■ Activity ■
Your output should be the lines of the data that follow, reproduced exactly from the first through the line bearing "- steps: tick".

Records to process: Begin

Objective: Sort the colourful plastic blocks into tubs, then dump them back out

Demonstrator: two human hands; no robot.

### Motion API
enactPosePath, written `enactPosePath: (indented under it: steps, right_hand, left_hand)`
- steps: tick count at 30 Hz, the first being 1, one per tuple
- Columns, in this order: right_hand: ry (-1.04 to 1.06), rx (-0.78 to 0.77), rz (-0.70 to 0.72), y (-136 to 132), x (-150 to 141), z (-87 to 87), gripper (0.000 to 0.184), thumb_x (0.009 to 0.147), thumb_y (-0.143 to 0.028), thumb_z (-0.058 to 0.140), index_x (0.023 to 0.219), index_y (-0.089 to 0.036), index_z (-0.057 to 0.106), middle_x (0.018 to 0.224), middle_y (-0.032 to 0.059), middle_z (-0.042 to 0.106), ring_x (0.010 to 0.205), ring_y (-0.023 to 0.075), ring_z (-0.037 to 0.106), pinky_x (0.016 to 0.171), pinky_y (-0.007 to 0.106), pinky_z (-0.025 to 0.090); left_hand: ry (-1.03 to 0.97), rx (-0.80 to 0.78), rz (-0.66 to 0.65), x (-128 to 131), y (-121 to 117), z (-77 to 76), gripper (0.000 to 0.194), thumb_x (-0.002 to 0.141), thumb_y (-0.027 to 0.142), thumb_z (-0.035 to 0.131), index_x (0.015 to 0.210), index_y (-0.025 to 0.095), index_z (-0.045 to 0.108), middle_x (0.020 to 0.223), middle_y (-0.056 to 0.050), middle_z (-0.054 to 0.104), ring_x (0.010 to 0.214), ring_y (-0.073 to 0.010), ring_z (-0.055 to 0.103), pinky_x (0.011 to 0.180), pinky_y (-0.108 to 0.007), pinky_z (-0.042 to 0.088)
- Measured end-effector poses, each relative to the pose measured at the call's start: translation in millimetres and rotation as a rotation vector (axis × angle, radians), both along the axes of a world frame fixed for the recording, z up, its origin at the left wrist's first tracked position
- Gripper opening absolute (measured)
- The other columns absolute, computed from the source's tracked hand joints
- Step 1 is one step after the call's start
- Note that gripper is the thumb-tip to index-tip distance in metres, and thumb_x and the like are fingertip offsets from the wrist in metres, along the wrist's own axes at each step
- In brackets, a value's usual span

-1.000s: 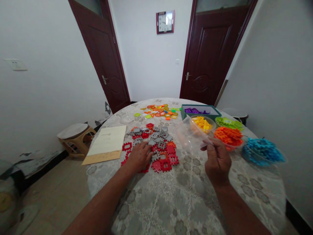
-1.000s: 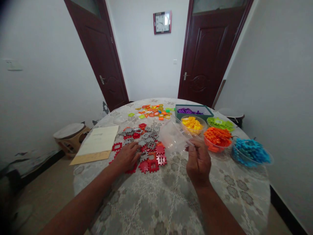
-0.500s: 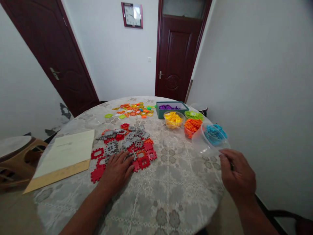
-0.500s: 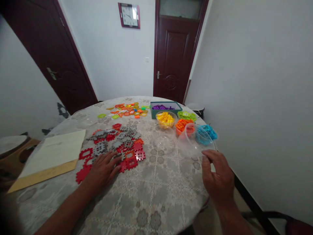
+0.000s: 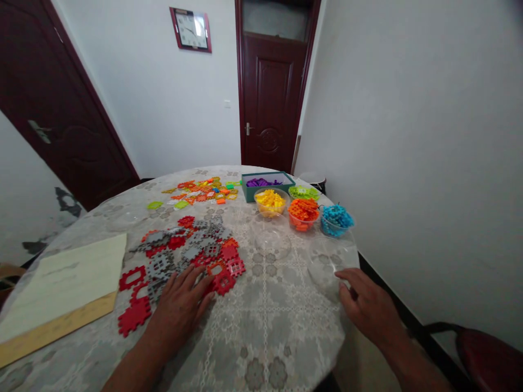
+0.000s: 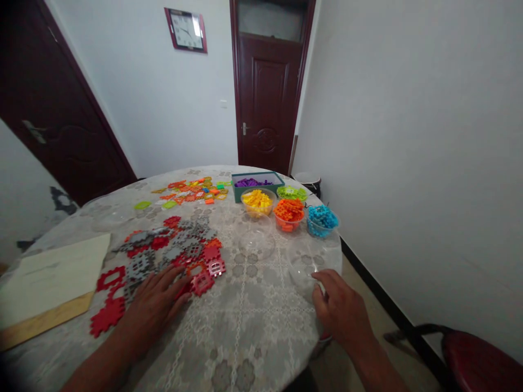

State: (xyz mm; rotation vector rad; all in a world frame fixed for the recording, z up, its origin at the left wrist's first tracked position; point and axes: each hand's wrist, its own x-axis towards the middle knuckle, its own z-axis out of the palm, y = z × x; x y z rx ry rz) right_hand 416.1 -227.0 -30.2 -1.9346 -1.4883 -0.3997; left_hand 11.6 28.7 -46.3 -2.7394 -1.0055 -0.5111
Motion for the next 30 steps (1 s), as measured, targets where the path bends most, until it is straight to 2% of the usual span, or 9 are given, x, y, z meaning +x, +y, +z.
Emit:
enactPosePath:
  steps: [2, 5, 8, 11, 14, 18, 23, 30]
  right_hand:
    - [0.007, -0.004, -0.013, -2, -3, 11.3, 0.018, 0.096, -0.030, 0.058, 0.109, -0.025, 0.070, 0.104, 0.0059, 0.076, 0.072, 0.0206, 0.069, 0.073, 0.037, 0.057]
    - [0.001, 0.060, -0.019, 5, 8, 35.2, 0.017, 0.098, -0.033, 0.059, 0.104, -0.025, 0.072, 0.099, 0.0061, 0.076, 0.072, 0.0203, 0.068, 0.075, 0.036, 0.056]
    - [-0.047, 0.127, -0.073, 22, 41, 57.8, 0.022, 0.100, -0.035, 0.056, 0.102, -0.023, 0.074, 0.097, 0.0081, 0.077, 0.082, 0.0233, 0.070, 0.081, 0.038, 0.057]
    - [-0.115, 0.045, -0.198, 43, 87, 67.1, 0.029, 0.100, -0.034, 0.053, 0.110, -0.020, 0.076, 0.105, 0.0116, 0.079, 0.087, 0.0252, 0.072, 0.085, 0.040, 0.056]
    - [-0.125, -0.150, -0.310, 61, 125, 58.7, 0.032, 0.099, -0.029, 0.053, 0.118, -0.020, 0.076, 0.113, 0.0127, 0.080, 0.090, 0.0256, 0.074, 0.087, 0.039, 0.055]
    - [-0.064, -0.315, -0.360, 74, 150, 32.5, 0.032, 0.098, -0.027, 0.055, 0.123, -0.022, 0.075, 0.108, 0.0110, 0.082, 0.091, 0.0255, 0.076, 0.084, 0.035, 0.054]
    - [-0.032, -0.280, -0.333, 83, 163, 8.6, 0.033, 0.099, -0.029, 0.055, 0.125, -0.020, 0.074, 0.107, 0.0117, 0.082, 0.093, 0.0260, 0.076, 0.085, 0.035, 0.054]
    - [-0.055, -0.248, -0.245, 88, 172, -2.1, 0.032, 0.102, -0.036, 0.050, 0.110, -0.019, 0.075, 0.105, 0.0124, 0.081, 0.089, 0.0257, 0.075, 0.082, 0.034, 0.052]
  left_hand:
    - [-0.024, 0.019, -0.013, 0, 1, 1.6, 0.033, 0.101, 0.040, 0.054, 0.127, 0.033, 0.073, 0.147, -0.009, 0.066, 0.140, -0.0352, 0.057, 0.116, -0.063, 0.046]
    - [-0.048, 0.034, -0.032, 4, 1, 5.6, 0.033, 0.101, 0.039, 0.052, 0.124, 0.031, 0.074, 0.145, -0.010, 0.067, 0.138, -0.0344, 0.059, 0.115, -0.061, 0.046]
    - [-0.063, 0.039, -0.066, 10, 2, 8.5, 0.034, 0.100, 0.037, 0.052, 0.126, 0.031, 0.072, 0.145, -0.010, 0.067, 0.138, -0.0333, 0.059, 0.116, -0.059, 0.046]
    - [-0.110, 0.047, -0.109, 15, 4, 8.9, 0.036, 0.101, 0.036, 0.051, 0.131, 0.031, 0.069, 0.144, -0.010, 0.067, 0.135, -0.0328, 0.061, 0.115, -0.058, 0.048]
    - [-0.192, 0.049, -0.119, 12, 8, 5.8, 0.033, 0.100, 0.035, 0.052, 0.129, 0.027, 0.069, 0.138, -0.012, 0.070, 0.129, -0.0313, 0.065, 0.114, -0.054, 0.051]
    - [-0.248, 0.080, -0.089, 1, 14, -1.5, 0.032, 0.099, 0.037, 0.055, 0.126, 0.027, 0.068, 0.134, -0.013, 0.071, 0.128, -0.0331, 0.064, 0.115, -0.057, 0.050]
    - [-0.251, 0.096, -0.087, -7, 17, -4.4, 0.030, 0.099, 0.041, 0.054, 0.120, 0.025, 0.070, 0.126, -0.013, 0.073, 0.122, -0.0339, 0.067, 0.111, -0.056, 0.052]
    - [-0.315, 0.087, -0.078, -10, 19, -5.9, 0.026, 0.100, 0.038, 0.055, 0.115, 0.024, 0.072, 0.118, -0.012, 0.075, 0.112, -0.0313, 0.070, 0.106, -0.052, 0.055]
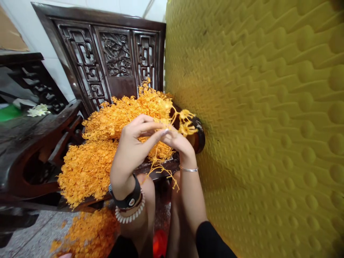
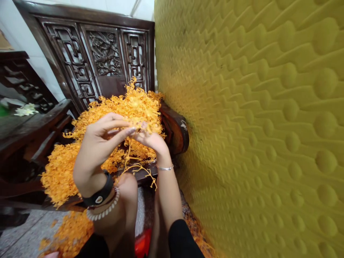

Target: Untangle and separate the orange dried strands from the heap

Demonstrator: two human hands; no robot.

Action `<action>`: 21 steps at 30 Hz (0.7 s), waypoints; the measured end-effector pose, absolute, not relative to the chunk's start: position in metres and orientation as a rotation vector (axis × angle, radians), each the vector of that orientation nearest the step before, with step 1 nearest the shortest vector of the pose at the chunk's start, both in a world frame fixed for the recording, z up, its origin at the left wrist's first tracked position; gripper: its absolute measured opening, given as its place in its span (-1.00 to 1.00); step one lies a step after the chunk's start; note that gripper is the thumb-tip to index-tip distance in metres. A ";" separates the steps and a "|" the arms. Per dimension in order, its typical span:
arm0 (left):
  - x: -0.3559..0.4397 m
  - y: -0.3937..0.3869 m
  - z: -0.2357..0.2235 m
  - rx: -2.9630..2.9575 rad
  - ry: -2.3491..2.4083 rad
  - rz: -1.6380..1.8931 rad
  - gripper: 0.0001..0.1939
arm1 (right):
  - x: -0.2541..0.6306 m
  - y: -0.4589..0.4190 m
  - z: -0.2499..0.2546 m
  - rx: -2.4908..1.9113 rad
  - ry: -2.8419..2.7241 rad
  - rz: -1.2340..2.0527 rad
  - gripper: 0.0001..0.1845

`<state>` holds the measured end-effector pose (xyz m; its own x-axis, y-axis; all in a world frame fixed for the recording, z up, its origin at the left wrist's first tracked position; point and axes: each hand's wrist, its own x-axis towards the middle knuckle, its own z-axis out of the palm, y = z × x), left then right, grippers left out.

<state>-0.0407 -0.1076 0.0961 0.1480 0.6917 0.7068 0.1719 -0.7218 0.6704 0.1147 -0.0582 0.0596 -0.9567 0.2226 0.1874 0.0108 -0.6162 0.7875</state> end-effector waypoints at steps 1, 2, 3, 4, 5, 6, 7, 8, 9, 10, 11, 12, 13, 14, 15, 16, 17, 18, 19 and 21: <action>-0.041 -0.106 0.095 1.929 0.838 1.681 -0.91 | 0.115 -0.056 0.065 0.502 1.545 2.638 -0.85; -0.042 -0.105 0.094 1.875 0.866 1.750 -0.91 | 0.116 -0.055 0.070 0.621 1.890 2.519 -0.82; -0.043 -0.104 0.094 1.838 0.900 1.805 -0.92 | 0.118 -0.056 0.076 0.761 2.367 2.276 -0.78; -0.044 -0.103 0.094 1.813 0.936 1.844 -0.92 | 0.120 -0.059 0.080 0.897 2.942 1.811 -0.74; -0.044 -0.102 0.094 1.795 0.968 1.864 -0.91 | 0.122 -0.062 0.085 0.994 3.506 1.016 -0.72; -0.045 -0.101 0.094 1.779 0.989 1.871 -0.90 | 0.124 -0.067 0.089 0.993 3.822 0.019 -0.73; -0.045 -0.100 0.094 1.764 0.998 1.874 -0.90 | 0.125 -0.072 0.092 0.922 3.831 -0.893 -0.73; -0.044 -0.099 0.094 1.758 0.995 1.874 -0.90 | 0.124 -0.077 0.095 0.861 3.682 -1.531 -0.69; -0.043 -0.099 0.094 1.758 0.983 1.876 -0.90 | 0.122 -0.081 0.098 0.862 3.518 -1.932 -0.64; -0.042 -0.098 0.094 1.761 0.963 1.879 -0.91 | 0.119 -0.085 0.100 0.955 3.406 -2.155 -0.63; -0.041 -0.098 0.094 1.764 0.936 1.882 -0.92 | 0.114 -0.087 0.101 1.128 3.352 -2.263 -0.67; -0.040 -0.097 0.095 1.761 0.910 1.884 -0.92 | 0.110 -0.089 0.102 1.333 3.332 -2.302 -0.74; -0.038 -0.097 0.095 1.755 0.893 1.880 -0.92 | 0.105 -0.089 0.103 1.521 3.335 -2.304 -0.80; -0.037 -0.097 0.094 1.746 0.883 1.874 -0.92 | 0.101 -0.089 0.104 1.662 3.352 -2.285 -0.84; -0.036 -0.097 0.094 1.739 0.877 1.865 -0.92 | 0.099 -0.088 0.104 1.744 3.377 -2.254 -0.85; -0.036 -0.097 0.094 1.739 0.871 1.855 -0.91 | 0.097 -0.087 0.105 1.770 3.400 -2.226 -0.85; -0.035 -0.097 0.094 1.744 0.861 1.846 -0.91 | 0.096 -0.086 0.104 1.762 3.414 -2.217 -0.85; -0.035 -0.097 0.093 1.754 0.847 1.837 -0.91 | 0.097 -0.085 0.104 1.741 3.422 -2.222 -0.84; -0.035 -0.097 0.093 1.769 0.829 1.822 -0.91 | 0.097 -0.084 0.104 1.714 3.426 -2.219 -0.83; -0.036 -0.097 0.093 1.831 0.806 1.778 -0.90 | 0.099 -0.083 0.102 1.640 3.416 -2.190 -0.82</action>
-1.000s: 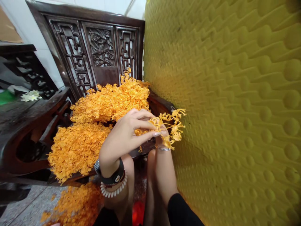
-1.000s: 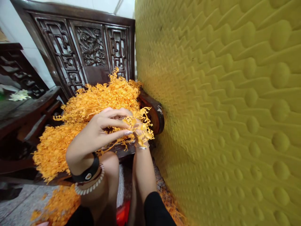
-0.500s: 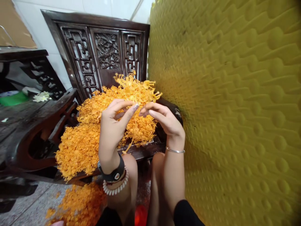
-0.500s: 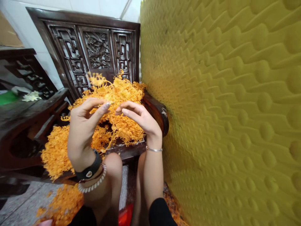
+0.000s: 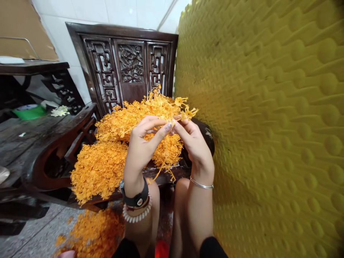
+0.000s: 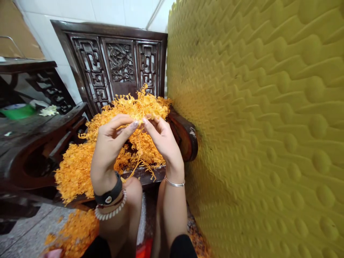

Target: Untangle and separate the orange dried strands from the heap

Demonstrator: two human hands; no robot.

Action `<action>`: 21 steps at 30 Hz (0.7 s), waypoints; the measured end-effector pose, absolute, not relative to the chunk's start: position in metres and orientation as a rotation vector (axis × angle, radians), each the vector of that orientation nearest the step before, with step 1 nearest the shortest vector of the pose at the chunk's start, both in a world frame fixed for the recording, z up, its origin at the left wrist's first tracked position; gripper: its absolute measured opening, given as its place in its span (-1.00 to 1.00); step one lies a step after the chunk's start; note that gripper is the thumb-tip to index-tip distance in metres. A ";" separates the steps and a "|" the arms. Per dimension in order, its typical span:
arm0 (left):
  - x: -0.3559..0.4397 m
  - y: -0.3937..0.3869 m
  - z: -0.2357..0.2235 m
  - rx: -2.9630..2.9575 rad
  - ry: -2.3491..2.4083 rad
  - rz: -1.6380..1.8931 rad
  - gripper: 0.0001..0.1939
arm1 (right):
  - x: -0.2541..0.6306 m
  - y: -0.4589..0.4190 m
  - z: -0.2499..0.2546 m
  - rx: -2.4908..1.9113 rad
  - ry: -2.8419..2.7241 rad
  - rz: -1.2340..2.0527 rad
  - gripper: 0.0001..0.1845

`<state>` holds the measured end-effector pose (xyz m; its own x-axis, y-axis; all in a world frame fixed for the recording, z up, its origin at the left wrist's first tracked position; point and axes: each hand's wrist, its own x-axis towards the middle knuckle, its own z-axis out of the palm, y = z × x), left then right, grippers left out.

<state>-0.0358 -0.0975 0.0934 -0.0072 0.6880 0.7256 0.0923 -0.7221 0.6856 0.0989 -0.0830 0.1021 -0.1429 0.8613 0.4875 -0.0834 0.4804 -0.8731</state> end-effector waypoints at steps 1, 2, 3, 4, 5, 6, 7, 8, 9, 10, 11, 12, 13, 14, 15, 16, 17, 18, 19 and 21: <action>-0.036 -0.098 0.094 1.875 0.805 1.755 -0.90 | 0.100 -0.083 0.101 -0.712 -1.522 0.974 -0.79; -0.037 -0.100 0.095 1.921 0.811 1.733 -0.89 | 0.101 -0.083 0.100 -0.711 -1.558 1.000 -0.77; -0.037 -0.102 0.096 1.964 0.823 1.718 -0.89 | 0.101 -0.083 0.099 -0.709 -1.592 1.029 -0.74; -0.037 -0.104 0.097 1.997 0.834 1.707 -0.88 | 0.102 -0.083 0.099 -0.705 -1.614 1.057 -0.72; -0.037 -0.106 0.098 2.014 0.843 1.707 -0.88 | 0.103 -0.083 0.098 -0.696 -1.625 1.078 -0.71; -0.037 -0.108 0.100 2.013 0.850 1.716 -0.88 | 0.103 -0.083 0.098 -0.683 -1.624 1.092 -0.70; -0.036 -0.110 0.101 1.995 0.857 1.743 -0.88 | 0.104 -0.083 0.098 -0.667 -1.610 1.099 -0.71; -0.035 -0.111 0.102 1.961 0.867 1.789 -0.88 | 0.104 -0.084 0.099 -0.647 -1.579 1.096 -0.72; -0.034 -0.112 0.103 1.920 0.881 1.848 -0.88 | 0.104 -0.084 0.100 -0.628 -1.538 1.080 -0.75; -0.032 -0.112 0.103 1.877 0.898 1.911 -0.89 | 0.104 -0.085 0.101 -0.614 -1.497 1.053 -0.77; -0.030 -0.112 0.103 1.839 0.915 1.967 -0.89 | 0.103 -0.085 0.102 -0.605 -1.464 1.020 -0.80; -0.028 -0.111 0.103 1.800 0.924 2.013 -0.88 | 0.103 -0.086 0.103 -0.601 -1.434 0.987 -0.82; -0.026 -0.110 0.102 1.751 0.921 2.055 -0.88 | 0.102 -0.086 0.104 -0.600 -1.407 0.956 -0.83; -0.024 -0.108 0.102 1.687 0.905 2.102 -0.87 | 0.102 -0.086 0.105 -0.601 -1.379 0.930 -0.84; -0.023 -0.107 0.101 1.614 0.879 2.150 -0.86 | 0.102 -0.086 0.105 -0.603 -1.346 0.911 -0.85; -0.022 -0.105 0.101 1.540 0.847 2.189 -0.86 | 0.102 -0.085 0.105 -0.605 -1.311 0.896 -0.85; -0.021 -0.104 0.100 1.480 0.813 2.215 -0.86 | 0.102 -0.085 0.105 -0.603 -1.278 0.882 -0.85; -0.020 -0.103 0.100 1.444 0.788 2.216 -0.86 | 0.102 -0.085 0.105 -0.599 -1.256 0.875 -0.85; -0.020 -0.102 0.099 1.431 0.775 2.193 -0.86 | 0.102 -0.085 0.105 -0.591 -1.249 0.877 -0.85; -0.021 -0.101 0.099 1.417 0.776 2.108 -0.88 | 0.103 -0.086 0.105 -0.563 -1.259 0.900 -0.87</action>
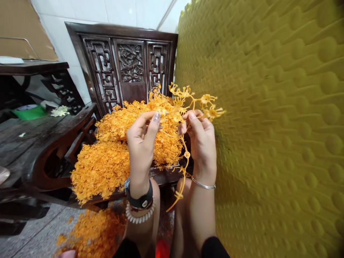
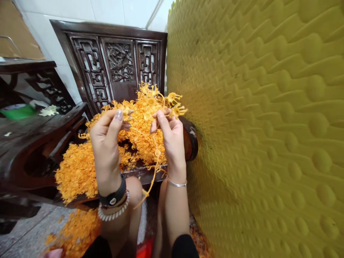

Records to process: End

■ Exercise response ■
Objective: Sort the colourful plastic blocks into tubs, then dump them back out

Demonstrator: two human hands; no robot.

### Motion API
enactPosePath, written `enactPosePath: (indented under it: steps, right_hand, left_hand)`
- steps: tick count at 30 Hz, the first being 1, one per tuple

What the exercise asked for has been given in full.